A 55-year-old disabled veteran was labeled a “terrorist” by three county commissioners after he photographed security cameras at the Elbert County administration building in Colorado as part of an investigation, a designation the main claimed was retribution for him filing multiple open-records requests.

Elbert County resident Don Pippin took pictures of the security cameras back in April as part of an open-records request that sought to discover the cost of the surveillance system.
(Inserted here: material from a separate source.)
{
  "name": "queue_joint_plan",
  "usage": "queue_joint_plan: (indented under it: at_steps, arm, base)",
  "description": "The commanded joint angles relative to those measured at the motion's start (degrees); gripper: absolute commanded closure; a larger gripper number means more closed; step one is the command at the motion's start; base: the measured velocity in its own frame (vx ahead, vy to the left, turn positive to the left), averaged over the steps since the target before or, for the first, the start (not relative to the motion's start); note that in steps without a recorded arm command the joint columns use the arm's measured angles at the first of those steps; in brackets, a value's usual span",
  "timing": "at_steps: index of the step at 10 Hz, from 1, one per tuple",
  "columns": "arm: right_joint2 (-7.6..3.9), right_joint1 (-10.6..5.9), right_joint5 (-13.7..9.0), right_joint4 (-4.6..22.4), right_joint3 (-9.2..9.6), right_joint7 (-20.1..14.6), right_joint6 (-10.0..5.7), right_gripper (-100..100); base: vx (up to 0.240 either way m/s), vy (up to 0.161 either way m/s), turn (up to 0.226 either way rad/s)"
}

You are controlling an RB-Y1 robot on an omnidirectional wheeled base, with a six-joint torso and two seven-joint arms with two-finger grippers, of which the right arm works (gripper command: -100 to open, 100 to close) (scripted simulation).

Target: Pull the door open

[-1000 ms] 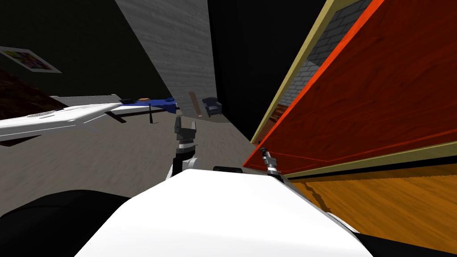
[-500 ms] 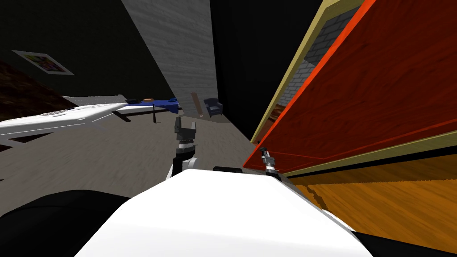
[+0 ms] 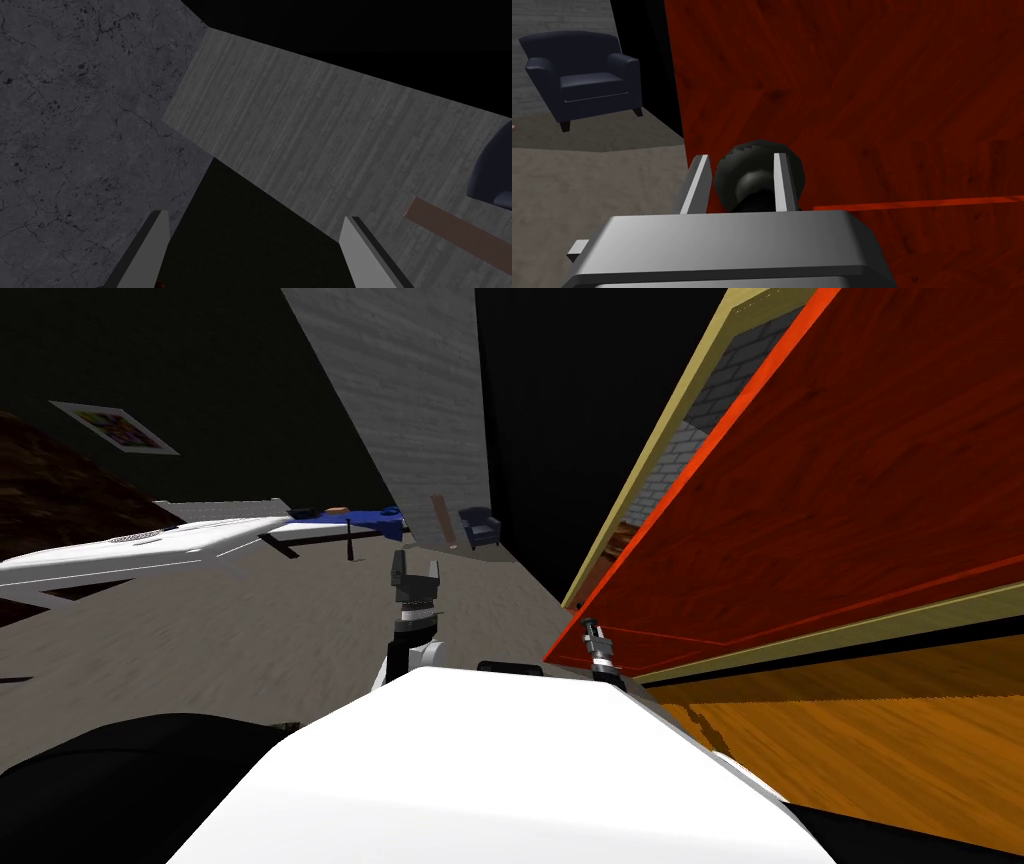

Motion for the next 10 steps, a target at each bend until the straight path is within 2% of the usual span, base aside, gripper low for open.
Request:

An employee immediately reported Pippin to the commissioners for engaging in suspicious activity.

“After the commissioners met on the issue, “(Commissioner Kurt) Schlegel asked for and received a temporary court order barring Pippin from the building, saying the back of his hair stood up when he saw what he says was footage of Pippin “casing” the building for a possible attack,” reports the Denver Post.

Schlegel called Pippin a “terrorist” and attempted to secure a permanent protection order against him, but a judge threw the request out, noting that Pippin posed no threat to anybody.

Pippin charges that the commissioners were attempting to frame and demonize him as a terrorist as a reprisal for his routine filing of open records requests.

Pippin and his attorney are now seeking $2.4 million in damages from the three commissioners who characterized him as a terrorist, $1 million for emotional distress, $500,000 for loss of enjoyment of life and $900,000 for impairment of future earning capacity.

“It’s been a very emotional thing for him,” Pippin’s attorney, Terry Wallace, told the Denver Post. “When that county judge said, ‘You’ve been accused of being a terrorist — are you aware of that?’ That’s when it set in.”

As we have previously documented, the characterization of people who both film surveillance cameras and those who ask questions of their government as terrorists is rampant in America.

A 2011 Department of Homeland Security PSA depicted photographers who “hang around for no apparent reason” as terrorists and encouraged the public to report them to authorities.

Recent federal training manuals and other documents have characterized those suspicious of government or people who ask questions as potential terrorists.

A recent DHS-funded study produced by the National Consortium for the Study of Terrorism and Responses to Terrorism at the University of Maryland characterizes Americans who are “suspicious of centralized federal authority” as “extreme right-wing” terrorists.

Americans “frustrated with mainstream ideologies” were also identified as possible terrorists in a recent U.S. Army training document.